Work to complete: Write out the listing below exactly, and omit any images you find in it.
○ ○ ○ ○ ○ ○ ○
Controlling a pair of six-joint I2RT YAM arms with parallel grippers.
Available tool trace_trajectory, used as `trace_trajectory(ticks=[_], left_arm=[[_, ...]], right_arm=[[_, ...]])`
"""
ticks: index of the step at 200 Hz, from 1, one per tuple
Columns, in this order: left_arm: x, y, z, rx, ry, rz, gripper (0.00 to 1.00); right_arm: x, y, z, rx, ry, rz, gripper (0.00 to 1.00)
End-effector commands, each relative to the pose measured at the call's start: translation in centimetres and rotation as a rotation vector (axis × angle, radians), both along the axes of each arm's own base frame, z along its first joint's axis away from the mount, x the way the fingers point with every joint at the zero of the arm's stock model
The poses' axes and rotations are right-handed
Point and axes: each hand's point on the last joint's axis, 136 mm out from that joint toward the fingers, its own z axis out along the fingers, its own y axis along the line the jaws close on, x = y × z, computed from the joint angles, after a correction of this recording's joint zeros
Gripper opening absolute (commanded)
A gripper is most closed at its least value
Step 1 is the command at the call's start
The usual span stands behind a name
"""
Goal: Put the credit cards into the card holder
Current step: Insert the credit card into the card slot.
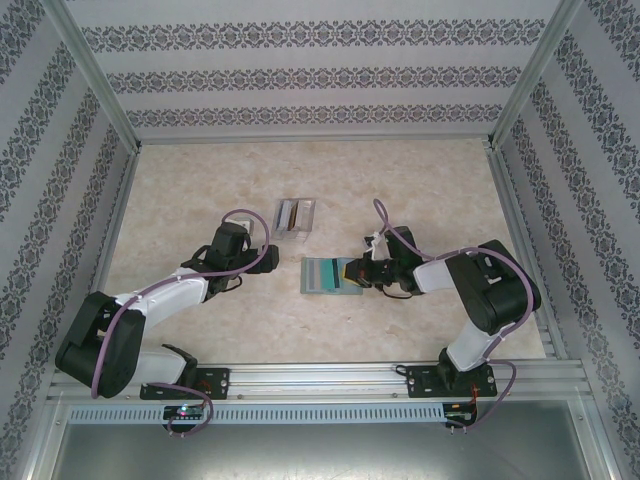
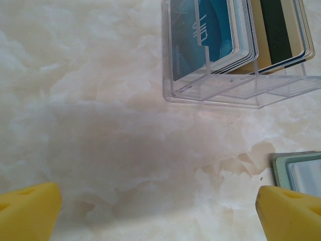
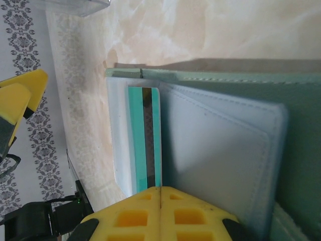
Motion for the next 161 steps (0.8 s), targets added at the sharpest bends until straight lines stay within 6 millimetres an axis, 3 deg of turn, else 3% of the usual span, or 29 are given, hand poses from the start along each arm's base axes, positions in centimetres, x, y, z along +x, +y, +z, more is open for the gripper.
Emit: trace_trajectory(ticks=[1,70,112,161], left_arm=[[0.0,-0.1,-0.1,-0.005,0.005,0.012,1.00],[0.0,-0.3,-0.3,-0.014,0.013,0.007,1.00],[0.0,-0.5,-0.5,-0.021,0.020,0.002,1.00],[0.0,-0.6,-0.5,-0.027,0.022,-0.004,1.00]], right_arm=[[-0.2,0.6,0.0,-0.001,0.008,0.013,0.00],[0.1,1.7,0.5,-0.029,0.006,0.024,0.00],[0.0,2.5,0.6,-0.035,0.011,0.041,0.10],[0.1,2.9,0.5,-0.047,0.022,0.036,0.09]])
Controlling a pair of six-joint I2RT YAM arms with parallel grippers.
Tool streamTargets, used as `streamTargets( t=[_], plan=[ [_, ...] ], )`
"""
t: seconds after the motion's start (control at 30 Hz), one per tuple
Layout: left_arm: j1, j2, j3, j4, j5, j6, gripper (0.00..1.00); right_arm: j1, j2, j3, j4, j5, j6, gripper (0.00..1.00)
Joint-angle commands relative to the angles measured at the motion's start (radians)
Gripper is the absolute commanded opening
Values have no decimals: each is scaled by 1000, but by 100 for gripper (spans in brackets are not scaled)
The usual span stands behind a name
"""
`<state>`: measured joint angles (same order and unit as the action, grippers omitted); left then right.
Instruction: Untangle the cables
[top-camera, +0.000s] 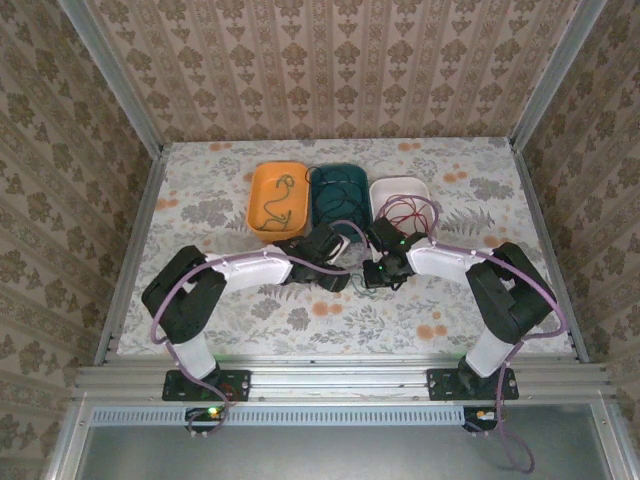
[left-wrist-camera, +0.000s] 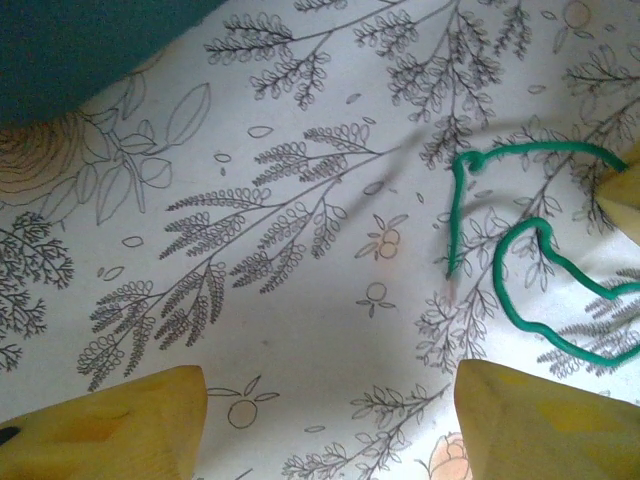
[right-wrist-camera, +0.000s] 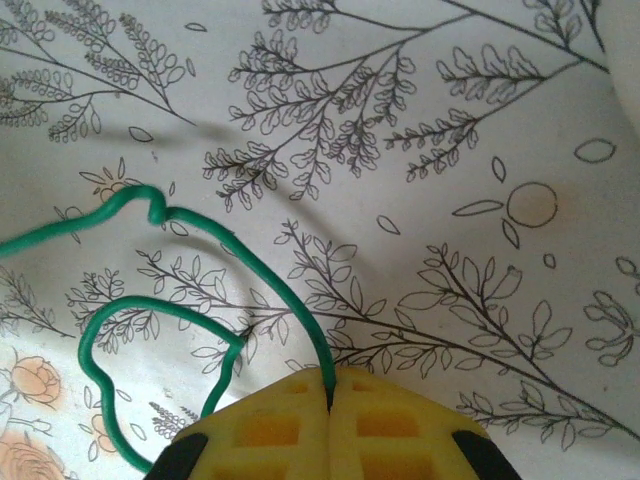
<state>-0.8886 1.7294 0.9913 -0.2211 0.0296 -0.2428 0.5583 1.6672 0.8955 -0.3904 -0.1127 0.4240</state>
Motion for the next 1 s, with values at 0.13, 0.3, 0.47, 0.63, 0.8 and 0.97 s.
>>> streamTargets(
  t=[0.13,0.3,0.47,0.63,0.8,0.97],
  plan=[
    [31,-103,-78,106,168,36,68,-1,-124,-69,87,-15,3,0],
    [91,-155,-142,224,331,-4,69,-10,-212,-105,135,-45,-1,0],
    [130,-200,-182,306,483,-6,71,-27,-271,-120,157,-77,7,0],
    [151,-228,-194,348,605,0,74,-35,-316,-113,163,-95,16,0],
    [158,-206,-195,400,645,-19,73,-34,-320,-111,186,-125,23,0],
    [163,-159,-172,443,636,-45,54,-34,-331,-113,203,-137,34,0]
  ],
)
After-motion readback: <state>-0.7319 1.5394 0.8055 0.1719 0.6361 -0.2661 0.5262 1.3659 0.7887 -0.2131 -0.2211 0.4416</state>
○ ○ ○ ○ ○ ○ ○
Exercise output:
Controlling a pair of six-joint I2RT YAM arms with parallel grippers.
Available tool trace_trajectory, used as `trace_trajectory(ticks=[_], left_arm=[[_, ...]], right_arm=[[_, ...]])`
"""
ticks: index of the step at 200 Hz, from 1, one per tuple
Columns, in this order: left_arm: x, y, z, rx, ry, rz, gripper (0.00 to 1.00); right_arm: x, y, z, rx, ry, rz, gripper (0.00 to 1.00)
End-effector commands, each relative to the pose measured at the call's start: translation in centimetres and rotation as a rotation vector (axis × angle, radians), both along the axes of each arm's own base frame, z along its first joint's axis away from the mount, x the way the fingers point with every joint at the zero of the arm's stock model
The poses' axes and rotations are right-handed
Point and axes: each hand's point on the last joint's axis, 136 mm out from that joint toward the fingers, its own z axis out along the fingers, its own y axis along the line the jaws close on, x = y × z, computed from the joint angles, after a correction of this recording's joint zeros
Gripper opening absolute (commanded)
A gripper is most closed at its least value
Step 1 is the command at the call's start
The usual span stands behind a name
"""
Goal: Put the credit cards into the card holder
Current step: Insert the credit card into the card slot.
Motion for the next 161 steps (0.8 s), targets added at the sharpest bends until straight lines stay within 6 millimetres an axis, 3 deg of turn, else 3% of the usual span, or 29 are given, hand poses from the start along each arm's base axes, positions in centimetres, x, y, z along +x, +y, +z, more is open for the gripper.
Emit: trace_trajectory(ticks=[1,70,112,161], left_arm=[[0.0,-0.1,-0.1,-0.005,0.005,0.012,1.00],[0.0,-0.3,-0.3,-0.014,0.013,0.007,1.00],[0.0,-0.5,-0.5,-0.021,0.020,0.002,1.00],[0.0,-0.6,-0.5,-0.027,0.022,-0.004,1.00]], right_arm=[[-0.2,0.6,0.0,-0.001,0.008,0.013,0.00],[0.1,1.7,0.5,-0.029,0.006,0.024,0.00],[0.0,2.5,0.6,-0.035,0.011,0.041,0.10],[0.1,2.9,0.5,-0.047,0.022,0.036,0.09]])
Controlling a pair of six-joint I2RT YAM arms with parallel grippers.
Tool streamTargets, used as `streamTargets( t=[_], plan=[ [_, ...] ], )`
"""
t: seconds after the motion's start (control at 30 Hz), one per tuple
Layout: left_arm: j1, j2, j3, j4, j5, j6, gripper (0.00..1.00); right_arm: j1, j2, j3, j4, j5, j6, gripper (0.00..1.00)
Joint-angle commands relative to the angles measured at the motion's start (radians)
Gripper is the absolute commanded opening
Values have no decimals: each is scaled by 1000, but by 100 for gripper (spans in brackets are not scaled)
The usual span stands behind a name
"""
`<state>`: measured joint angles (same order and unit as the action, grippers omitted); left then right.
Instruction: Untangle the cables
[top-camera, +0.000s] 
[left-wrist-camera, +0.000s] 
[right-wrist-camera, +0.000s] 
<state>-0.8886 1.7294 0.9913 -0.2211 0.0296 -0.2428 0.5583 1.6672 0.8955 -0.3904 -0.1127 0.4240</state>
Motion for the next 1 s, with values at 0.13, 0.3, 0.47, 0.63, 0.8 and 0.97 s.
>>> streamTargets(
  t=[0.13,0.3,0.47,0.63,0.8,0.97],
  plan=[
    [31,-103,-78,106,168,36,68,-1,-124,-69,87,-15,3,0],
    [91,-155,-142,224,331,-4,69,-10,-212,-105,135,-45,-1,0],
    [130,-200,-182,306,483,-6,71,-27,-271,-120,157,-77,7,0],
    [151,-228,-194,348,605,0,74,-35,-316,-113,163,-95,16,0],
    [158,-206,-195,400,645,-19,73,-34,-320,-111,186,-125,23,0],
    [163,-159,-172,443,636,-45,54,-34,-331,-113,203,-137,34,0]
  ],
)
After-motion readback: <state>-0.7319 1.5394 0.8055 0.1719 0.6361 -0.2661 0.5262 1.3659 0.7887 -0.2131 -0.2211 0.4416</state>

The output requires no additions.